# WHAT YOU WILL DO
In the data below, locate each line with the word "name" and list it.

# DATASET SECTION

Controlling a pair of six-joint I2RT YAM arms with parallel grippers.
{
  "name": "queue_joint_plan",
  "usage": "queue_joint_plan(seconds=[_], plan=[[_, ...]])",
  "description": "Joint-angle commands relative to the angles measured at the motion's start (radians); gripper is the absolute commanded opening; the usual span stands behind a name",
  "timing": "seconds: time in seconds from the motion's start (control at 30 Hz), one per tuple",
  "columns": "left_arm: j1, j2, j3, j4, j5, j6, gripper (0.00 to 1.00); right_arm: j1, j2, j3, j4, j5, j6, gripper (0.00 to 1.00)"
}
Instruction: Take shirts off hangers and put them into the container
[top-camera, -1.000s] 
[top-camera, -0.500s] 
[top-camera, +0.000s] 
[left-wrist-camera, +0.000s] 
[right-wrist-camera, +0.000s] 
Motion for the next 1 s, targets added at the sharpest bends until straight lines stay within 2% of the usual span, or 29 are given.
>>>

# SOLVED EXERCISE
  "name": "queue_joint_plan",
  "description": "Joint-angle commands relative to the angles measured at the motion's start (radians); gripper is the absolute commanded opening; the usual span stands behind a name",

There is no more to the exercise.